-- Opening Marker --
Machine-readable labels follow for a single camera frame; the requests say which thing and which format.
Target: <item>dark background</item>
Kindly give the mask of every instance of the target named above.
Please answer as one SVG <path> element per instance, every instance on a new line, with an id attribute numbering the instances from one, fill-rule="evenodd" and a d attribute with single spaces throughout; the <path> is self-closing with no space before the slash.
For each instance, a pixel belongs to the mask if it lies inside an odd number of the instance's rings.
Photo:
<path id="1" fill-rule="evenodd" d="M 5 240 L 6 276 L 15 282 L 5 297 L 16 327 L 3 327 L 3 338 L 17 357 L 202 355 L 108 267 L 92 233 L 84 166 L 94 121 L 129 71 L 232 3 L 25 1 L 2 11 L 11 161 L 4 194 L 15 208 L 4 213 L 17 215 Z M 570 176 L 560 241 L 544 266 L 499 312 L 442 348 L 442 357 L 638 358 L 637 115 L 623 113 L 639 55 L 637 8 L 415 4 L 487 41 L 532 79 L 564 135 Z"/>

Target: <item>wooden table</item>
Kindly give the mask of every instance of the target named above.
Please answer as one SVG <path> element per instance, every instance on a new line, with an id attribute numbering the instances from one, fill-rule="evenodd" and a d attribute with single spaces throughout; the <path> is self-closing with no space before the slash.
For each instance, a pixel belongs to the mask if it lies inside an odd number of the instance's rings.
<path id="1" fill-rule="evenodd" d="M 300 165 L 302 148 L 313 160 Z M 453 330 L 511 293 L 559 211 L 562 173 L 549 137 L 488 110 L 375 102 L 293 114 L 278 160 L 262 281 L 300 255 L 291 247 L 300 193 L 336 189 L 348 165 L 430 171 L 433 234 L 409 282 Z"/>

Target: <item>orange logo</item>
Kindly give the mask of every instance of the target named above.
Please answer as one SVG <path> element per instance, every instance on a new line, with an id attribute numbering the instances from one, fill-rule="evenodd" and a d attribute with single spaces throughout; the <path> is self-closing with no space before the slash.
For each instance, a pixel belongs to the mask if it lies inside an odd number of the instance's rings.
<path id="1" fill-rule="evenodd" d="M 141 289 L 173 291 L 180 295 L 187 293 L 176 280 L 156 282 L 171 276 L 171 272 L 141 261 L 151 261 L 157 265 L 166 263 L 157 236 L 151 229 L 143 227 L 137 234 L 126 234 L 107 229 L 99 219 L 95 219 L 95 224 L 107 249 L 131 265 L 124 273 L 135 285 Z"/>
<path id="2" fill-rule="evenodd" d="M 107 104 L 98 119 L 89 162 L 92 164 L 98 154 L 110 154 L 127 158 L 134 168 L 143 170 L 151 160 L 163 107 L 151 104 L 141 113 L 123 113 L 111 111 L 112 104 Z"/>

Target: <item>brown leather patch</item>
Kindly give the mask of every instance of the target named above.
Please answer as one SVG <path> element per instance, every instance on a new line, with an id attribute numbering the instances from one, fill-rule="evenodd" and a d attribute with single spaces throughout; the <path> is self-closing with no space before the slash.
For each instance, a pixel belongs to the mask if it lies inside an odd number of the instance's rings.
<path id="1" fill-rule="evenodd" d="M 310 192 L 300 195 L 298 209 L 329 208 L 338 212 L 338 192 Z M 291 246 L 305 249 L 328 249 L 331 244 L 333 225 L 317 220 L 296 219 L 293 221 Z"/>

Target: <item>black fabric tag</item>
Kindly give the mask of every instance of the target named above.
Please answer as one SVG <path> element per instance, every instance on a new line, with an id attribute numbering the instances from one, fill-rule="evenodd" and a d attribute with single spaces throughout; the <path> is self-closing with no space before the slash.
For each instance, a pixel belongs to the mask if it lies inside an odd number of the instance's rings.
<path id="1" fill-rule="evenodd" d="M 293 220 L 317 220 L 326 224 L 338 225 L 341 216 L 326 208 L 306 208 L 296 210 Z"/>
-- Closing Marker --
Assigned task>
What is needed here is an exact copy of all the records above.

Solution below>
Machine-readable labels follow for a single camera frame; the requests say which thing and which format.
Target: <item>dark background</item>
Kindly give the mask of every instance of the target named above.
Please answer as one SVG <path> element per instance, every instance on a new line, with an id attribute numbering the instances from one, fill-rule="evenodd" and a d attribute with single spaces throughout; the <path> is self-closing with no space before the slash.
For each instance, a pixel belongs to the mask if it lies inside an odd number of the instance's rings.
Photo:
<path id="1" fill-rule="evenodd" d="M 5 240 L 6 276 L 15 282 L 5 297 L 16 327 L 3 327 L 3 338 L 17 357 L 202 355 L 108 267 L 92 233 L 84 166 L 94 121 L 129 71 L 232 3 L 25 1 L 2 11 L 11 161 L 4 194 L 15 208 L 4 213 L 17 215 Z M 570 176 L 560 241 L 544 266 L 499 312 L 442 348 L 442 357 L 638 358 L 637 115 L 623 113 L 639 55 L 637 8 L 415 4 L 487 41 L 532 79 L 564 135 Z"/>

Target: <item>wooden table</item>
Kindly give the mask of every instance of the target named above.
Please answer as one SVG <path> element per instance, every instance on a new line, with an id attribute numbering the instances from one, fill-rule="evenodd" and a d attribute with single spaces throughout; the <path> is self-closing with no space before the slash.
For each instance, a pixel belongs to the mask if it lies inside an odd number of the instance's rings.
<path id="1" fill-rule="evenodd" d="M 300 165 L 302 148 L 313 160 Z M 453 330 L 511 293 L 559 211 L 562 173 L 549 137 L 488 110 L 375 102 L 293 114 L 278 160 L 262 281 L 300 255 L 291 247 L 300 193 L 336 189 L 348 165 L 430 171 L 433 234 L 409 282 Z"/>

Target: <item>orange logo</item>
Kindly give the mask of every instance of the target named above.
Please answer as one SVG <path> element per instance, every instance on a new line, with an id attribute numbering the instances from one, fill-rule="evenodd" and a d attribute with single spaces throughout; the <path> is self-closing with no space before the slash.
For each instance, a pixel belongs to the mask if it lies inside an odd number of the instance's rings.
<path id="1" fill-rule="evenodd" d="M 141 289 L 173 291 L 180 295 L 187 293 L 176 280 L 156 282 L 171 276 L 171 272 L 141 261 L 151 261 L 157 265 L 166 263 L 157 236 L 151 229 L 143 227 L 137 234 L 126 234 L 107 229 L 99 219 L 95 219 L 95 224 L 107 249 L 131 265 L 124 273 L 135 285 Z"/>
<path id="2" fill-rule="evenodd" d="M 107 104 L 98 119 L 89 162 L 92 164 L 98 154 L 110 154 L 127 158 L 134 168 L 143 170 L 151 160 L 163 107 L 151 104 L 141 113 L 123 113 L 111 111 L 112 104 Z"/>

Target: <item>brown leather patch</item>
Kindly give the mask of every instance of the target named above.
Please answer as one SVG <path> element per instance, every instance on a new line, with an id attribute numbering the instances from one, fill-rule="evenodd" and a d attribute with single spaces throughout; the <path> is self-closing with no space before the slash.
For each instance, a pixel belongs to the mask if it lies inside an odd number of the instance's rings.
<path id="1" fill-rule="evenodd" d="M 310 192 L 300 195 L 298 209 L 329 208 L 338 212 L 338 192 Z M 291 246 L 305 249 L 328 249 L 331 244 L 333 225 L 317 220 L 296 219 L 293 221 Z"/>

Target: <item>black fabric tag</item>
Kindly give the mask of every instance of the target named above.
Please answer as one SVG <path> element per instance, every instance on a new line, with an id attribute numbering the instances from one, fill-rule="evenodd" and a d attribute with single spaces throughout; the <path> is self-closing with no space before the slash.
For each instance, a pixel belongs to the mask if it lies inside an odd number of the instance's rings.
<path id="1" fill-rule="evenodd" d="M 293 220 L 317 220 L 326 224 L 338 225 L 341 216 L 326 208 L 306 208 L 296 210 Z"/>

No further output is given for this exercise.